As for spark plugs the standard NGK ones from Audi are as good as any..


----------



## chrishTT (May 14, 2006)

GreekTT said:


> coils for what?


coil packs as when some people have a remap theyre coil packs fail
didnt happen to me luckily but didnt think about it when i had it done 
otherwise i would bought a few as it was a long drive back

yeah standard audi ones are pfr6q -


----------



## GreekTT (Jan 5, 2009)

y3putt I have already fitted a K&N cone filter to my car like 6 months ago. Shall I change it back to the stock air box with a K&N or Pipercross panel filter before the remap? Will that help gain more power?

If the ones from AUDI are the same, then during the service that they will change them I should be ok right? I just thought that if there is a noticeable difference I should buy others and tell the guys to put the new ones in.

As fot the coils chrishTT, any idea where I can get them from?

As you must have understood am very very mewbie and trying to understand how everything works.

Thanks guys for your replies!!!


----------



## Rich_h (Oct 17, 2008)

Fit Standard spark plugs.
I have been told that some of the multi point plugs can actually reduce the performance.

The coil packs fit over the plugs and have to be removed for the plugs to be changed.
The Service interval for plug changes is well within the life of the plugs and it is not worth changing them for the hell of it.
Sometimes the coil packs can crack when they are removed.

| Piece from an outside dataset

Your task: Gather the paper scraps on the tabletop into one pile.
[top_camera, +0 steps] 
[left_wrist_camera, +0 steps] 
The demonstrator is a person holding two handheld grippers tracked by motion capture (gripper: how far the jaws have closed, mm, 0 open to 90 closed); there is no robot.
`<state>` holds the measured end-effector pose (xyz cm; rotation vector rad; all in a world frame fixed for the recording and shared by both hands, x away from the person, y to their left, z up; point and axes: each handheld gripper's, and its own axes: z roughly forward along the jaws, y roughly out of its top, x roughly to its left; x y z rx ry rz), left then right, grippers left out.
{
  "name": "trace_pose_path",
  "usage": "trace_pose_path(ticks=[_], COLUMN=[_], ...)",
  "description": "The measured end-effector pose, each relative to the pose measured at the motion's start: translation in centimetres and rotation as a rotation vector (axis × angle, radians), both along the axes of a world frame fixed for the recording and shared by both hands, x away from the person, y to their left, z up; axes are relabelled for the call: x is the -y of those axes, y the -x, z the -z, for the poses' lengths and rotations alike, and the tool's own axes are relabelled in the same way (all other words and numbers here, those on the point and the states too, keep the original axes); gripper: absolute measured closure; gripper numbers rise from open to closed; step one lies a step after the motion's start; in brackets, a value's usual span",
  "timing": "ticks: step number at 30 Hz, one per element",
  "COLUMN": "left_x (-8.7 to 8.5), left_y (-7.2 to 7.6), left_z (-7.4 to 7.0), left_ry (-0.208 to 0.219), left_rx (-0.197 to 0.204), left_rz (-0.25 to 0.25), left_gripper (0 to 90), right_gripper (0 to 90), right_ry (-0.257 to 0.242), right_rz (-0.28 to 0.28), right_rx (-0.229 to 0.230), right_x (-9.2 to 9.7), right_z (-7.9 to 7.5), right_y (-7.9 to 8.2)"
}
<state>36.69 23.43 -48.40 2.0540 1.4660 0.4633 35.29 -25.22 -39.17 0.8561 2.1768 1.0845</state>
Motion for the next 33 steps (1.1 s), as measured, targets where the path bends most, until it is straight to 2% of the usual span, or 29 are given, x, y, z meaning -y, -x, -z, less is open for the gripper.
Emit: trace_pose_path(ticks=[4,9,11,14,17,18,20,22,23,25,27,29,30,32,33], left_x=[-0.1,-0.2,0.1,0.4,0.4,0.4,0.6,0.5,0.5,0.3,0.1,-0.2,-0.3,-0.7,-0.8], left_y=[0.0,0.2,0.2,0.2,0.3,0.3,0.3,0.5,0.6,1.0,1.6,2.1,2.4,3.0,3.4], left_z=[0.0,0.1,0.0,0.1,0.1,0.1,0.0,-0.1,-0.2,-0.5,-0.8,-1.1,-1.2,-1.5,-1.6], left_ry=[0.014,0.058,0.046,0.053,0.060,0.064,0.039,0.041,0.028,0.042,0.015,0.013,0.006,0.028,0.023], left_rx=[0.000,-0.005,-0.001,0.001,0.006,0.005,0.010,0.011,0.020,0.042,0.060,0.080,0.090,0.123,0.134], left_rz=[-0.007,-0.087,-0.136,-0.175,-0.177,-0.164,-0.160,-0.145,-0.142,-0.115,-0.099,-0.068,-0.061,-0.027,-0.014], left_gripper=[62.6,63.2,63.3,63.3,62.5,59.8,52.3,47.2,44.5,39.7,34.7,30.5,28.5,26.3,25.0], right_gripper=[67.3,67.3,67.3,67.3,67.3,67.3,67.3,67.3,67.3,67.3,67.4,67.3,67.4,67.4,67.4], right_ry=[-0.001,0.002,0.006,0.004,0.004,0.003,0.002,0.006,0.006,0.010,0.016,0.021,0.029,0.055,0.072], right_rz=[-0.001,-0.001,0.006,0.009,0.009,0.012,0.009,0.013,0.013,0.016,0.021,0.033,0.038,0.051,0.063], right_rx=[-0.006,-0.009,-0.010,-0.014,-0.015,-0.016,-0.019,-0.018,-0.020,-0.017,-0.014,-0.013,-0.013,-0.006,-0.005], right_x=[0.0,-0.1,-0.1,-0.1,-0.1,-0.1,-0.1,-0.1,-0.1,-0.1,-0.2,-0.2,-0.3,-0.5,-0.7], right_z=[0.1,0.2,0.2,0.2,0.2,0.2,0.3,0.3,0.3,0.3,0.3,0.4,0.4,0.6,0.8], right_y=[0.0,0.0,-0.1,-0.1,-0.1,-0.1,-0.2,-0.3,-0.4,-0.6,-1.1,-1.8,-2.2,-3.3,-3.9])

Coil pack failures are reasonably common and a remap can speed up the failure process.
They are about £25 each.
When 2 of mine failed the car stuttered above 3000rpm.
I had all 4 changed.

Enjoy the remap, just make sure that you use one of the companies recommended on the forum.


----------



## chrishTT (May 14, 2006)

as above really
as long as you buy genuine ones


----------



## GreekTT (Jan 5, 2009)

I am going at Wak's for the remap... He has been recommended by loads of guys in here and after our conversation I have no doubt about him!!!


----------



## chrishTT (May 14, 2006)

yep your in safe hands then mate
no questions asked :wink:


----------



## Morph TT QS (Jan 1, 2008)

GreekTT said:


> I am going at Wak's for the remap... He has been recommended by loads of guys in here and after our conversation I have no doubt about him!!!


I bet Wak & Morgan will have all the parts that you MAY require in stock and will change they in seconds.
You are in good hands. just PM Wak to let him know.


----------



## p5owt (Oct 18, 2007)

get wak or morgan to fit your spark plugs before the remap

im sure you have to reduce the gap for a remapped car

but they will advise you best

paul


----------



## williammc (Dec 24, 2008)

NGK6458 platinum spark plug's are the part your looking for


----------



## y3putt (Mar 29, 2008)

GreekTT said:


> y3putt I have already fitted a K&N cone filter to my car like 6 months ago. Shall I change it back to the stock air box with a K&N or Pipercross panel filter before the remap? Will that help gain more power?


The First ever mod I did on my TT was fit a K&N cone filter...it lasted about 2 days..!!

Reason was ... it just didn,t seem to run as smooth as the standard filter.. I then read that performance and breathing can be affected by "sucking in " warm air..so immediately took it off..

I fitted an enclosed carbon filter which sucks in cool air from the existing air intake ..it runs,sounds and perforforms 100% better than the K&N..

If you are going to Wak for a re-map, he will be able to show you how well the air intake system is working on his logged runs..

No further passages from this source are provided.